Sammy Davis, Jr. Invested in Coal

By Alan Smithee

I just finished reading "Deconstructing Sammy" by Matt Birkbeck. Sammy has been described as the best entertainer of the 20th Century (Elvis really couldn't dance), but most people don't know that he invested in coal. Although it was a bad investment by a bad business partner, it shows that Sammy was one of the few Blacks, then or now, to invest in America's energy sector.

Birkbeck writes:

"The case was known as Davis v. Commissioner and the court was asked to rule on a previous decision that determined Sammy and Altovise were not entitled to deduct losses from tax shelters they invested in over a five-year span, from 1978 to 1982. As an example of the unworthiness of the investments, the court focused on details of one particular shelter, a limited partnership known as Cannel City Associates. Cannel City planned to lease the rights to approximately three thousand acres of land in Kentucky to mine and sell coal in five or ten pound bags to consumers at fifty cents per pound. A market and economic report offered projections of 9 million tons of coal available in reserves in Kentucky, which would be sold at $200 per ton, which was ten times tha actual market price. There was no explanation in the prospectus for the discrepancy between the consumer price and the expected per ton sale price."
Albert "Sonny" Murray, Jr. worked to revive Sammy Davis, Jr.'s estate by settling IRS debts from these types of bad tax shelters. Sonny was the prosecutor who brought down E.F. Hutton and he almost helped Altovise to get back on her feet. Unfortunately she was too broken to fix and Sammy's legacy lingers in oblivion to this day.
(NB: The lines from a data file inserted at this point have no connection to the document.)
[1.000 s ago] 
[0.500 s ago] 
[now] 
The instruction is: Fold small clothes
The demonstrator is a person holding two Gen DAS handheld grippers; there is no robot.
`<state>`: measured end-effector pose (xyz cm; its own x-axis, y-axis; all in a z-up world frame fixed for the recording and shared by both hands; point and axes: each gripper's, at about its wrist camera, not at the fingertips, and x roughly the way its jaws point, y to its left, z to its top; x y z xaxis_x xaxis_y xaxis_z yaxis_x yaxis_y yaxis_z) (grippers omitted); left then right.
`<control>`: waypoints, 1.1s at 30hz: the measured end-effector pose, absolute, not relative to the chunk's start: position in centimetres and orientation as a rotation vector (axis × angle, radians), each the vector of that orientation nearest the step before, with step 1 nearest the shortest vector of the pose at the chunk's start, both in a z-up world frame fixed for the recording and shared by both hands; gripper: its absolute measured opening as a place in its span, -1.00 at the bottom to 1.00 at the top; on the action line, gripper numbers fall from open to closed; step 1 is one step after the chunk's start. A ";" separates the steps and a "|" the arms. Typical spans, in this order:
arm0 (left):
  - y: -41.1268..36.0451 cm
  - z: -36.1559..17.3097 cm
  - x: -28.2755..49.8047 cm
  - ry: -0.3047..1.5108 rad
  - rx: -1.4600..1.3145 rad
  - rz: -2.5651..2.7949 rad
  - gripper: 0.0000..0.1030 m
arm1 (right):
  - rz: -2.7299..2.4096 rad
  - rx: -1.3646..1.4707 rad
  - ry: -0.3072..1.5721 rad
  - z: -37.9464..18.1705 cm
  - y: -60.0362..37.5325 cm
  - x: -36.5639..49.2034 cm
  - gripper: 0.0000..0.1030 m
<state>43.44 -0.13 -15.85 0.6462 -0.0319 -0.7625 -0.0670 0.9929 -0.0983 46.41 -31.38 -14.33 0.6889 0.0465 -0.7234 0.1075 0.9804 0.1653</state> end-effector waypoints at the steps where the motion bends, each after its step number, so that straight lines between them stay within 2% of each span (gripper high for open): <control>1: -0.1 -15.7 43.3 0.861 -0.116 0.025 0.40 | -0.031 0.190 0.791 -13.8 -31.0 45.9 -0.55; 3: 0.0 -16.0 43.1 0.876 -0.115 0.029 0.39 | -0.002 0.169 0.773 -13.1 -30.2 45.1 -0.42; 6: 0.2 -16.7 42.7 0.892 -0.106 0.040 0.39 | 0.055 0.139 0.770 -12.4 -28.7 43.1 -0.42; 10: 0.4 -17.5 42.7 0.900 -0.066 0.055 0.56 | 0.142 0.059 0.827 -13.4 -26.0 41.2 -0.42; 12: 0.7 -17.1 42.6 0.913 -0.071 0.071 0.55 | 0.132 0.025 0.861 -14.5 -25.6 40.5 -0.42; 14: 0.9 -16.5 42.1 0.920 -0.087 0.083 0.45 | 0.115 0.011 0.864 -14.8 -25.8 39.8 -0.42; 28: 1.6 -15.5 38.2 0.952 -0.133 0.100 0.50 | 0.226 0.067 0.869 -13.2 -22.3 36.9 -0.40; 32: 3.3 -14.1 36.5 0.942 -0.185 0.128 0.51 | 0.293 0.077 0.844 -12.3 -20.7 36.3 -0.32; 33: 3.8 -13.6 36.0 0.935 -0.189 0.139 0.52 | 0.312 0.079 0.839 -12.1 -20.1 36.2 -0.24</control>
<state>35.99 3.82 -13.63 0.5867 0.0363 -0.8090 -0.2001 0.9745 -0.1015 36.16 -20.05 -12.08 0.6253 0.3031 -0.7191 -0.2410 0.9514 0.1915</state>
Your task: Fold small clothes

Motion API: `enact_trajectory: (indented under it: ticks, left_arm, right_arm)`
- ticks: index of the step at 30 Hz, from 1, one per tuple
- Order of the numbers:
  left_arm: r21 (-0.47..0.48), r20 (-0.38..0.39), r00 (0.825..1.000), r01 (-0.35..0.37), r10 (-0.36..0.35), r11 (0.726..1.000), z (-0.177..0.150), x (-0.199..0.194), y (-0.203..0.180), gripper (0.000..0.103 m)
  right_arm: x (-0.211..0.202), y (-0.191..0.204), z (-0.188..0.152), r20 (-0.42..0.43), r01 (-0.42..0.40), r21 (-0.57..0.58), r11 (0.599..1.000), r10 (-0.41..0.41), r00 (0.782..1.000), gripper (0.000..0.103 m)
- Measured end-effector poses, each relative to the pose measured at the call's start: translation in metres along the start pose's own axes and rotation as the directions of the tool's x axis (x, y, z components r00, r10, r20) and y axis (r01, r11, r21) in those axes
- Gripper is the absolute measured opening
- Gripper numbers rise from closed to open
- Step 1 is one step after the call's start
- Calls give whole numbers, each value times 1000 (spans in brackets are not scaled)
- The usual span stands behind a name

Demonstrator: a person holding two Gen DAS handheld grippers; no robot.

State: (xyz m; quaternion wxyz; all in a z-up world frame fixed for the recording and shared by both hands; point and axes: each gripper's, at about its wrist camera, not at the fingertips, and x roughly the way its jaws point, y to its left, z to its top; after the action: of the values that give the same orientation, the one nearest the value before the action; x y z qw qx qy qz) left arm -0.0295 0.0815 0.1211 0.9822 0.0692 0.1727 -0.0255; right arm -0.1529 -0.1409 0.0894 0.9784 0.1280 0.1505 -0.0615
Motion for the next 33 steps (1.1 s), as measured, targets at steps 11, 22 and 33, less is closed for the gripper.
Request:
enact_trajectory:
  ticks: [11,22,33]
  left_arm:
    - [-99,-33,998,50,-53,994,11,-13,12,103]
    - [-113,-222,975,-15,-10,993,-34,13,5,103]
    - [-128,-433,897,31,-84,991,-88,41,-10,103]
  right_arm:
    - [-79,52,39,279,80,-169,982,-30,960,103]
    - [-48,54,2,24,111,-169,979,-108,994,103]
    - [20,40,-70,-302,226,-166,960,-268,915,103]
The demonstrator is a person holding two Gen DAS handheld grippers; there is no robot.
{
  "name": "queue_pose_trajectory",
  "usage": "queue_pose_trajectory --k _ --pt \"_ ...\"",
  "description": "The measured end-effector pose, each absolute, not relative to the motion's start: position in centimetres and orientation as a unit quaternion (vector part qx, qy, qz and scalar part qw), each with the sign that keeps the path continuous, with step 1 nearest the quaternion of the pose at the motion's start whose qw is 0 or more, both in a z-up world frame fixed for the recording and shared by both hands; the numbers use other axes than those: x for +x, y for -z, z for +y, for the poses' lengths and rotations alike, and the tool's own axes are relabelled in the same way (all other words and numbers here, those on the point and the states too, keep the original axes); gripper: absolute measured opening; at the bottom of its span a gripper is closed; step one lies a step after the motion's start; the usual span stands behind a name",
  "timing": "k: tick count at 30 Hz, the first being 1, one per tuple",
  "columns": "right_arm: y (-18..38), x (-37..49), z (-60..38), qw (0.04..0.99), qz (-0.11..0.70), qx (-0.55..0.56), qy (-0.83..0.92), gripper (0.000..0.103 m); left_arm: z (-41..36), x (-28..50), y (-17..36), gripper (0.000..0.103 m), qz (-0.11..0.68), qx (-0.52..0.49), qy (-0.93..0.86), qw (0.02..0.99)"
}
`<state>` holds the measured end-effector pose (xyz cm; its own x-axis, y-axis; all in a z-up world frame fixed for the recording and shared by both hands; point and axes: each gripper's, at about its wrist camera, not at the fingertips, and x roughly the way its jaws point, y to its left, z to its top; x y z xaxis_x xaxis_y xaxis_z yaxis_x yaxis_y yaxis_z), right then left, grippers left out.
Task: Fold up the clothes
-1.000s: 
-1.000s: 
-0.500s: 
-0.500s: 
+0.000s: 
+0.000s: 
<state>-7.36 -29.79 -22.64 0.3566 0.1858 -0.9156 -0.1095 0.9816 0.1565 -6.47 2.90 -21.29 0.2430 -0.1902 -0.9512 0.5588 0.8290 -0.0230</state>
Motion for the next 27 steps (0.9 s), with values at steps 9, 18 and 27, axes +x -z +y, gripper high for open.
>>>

More on the coal venture:

"Cannel City, said the court, was never a genuine mining operation, with no realistic expectation that the coal could even be dug from the ground, and the lofty market studies predicting millions in revenue were fictitious. The court determined that Cannel City had "no economic substance" and the entire endeavor was a carefully crafted scheme designed to defraud investors, whose money ended up in the account of another shell company, Salem Coal Corporation. By 1983 Sammy and Altovise claimed losses n their tax returns totaling over $2.5 million, which were later denied by the tax court."